Work instructions
Starting at the line with "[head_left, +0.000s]" in it, reproduce each line below through the last one, exactly, and include nothing else.

Data below
%%
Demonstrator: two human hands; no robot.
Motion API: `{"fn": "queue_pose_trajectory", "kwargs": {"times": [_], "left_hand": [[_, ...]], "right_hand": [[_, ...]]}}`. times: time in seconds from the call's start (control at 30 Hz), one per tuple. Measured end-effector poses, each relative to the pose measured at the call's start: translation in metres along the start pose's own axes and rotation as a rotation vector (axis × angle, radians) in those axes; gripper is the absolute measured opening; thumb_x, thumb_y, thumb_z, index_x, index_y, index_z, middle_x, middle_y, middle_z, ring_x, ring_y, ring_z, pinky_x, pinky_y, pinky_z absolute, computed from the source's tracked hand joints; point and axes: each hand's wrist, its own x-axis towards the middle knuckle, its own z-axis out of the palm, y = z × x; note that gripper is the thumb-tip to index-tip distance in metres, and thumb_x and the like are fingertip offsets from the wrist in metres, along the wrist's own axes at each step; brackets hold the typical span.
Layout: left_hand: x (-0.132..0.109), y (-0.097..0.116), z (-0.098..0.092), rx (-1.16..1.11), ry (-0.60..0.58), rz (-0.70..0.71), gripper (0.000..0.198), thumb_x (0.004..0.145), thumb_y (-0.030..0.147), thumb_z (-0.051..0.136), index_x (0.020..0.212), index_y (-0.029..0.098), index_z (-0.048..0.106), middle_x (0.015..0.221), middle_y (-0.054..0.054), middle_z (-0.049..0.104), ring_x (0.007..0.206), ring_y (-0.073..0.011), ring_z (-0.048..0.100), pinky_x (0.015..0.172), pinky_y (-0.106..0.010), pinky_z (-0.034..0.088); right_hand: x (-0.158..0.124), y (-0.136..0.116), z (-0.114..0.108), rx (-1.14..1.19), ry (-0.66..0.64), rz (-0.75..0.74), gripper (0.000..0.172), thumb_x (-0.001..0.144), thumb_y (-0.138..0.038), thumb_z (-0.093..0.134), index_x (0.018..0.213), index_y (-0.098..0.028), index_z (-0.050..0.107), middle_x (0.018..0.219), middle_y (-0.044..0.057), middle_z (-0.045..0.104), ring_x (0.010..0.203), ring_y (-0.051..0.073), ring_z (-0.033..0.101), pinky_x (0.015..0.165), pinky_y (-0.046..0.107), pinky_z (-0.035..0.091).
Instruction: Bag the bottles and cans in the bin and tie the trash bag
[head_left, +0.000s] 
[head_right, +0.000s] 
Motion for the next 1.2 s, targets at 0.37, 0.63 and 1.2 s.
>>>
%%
Task response
[head_left, +0.000s] 
[head_right, +0.000s] 
Motion for the next 1.2 s, targets at 0.37, 0.63 and 1.2 s.
>>>

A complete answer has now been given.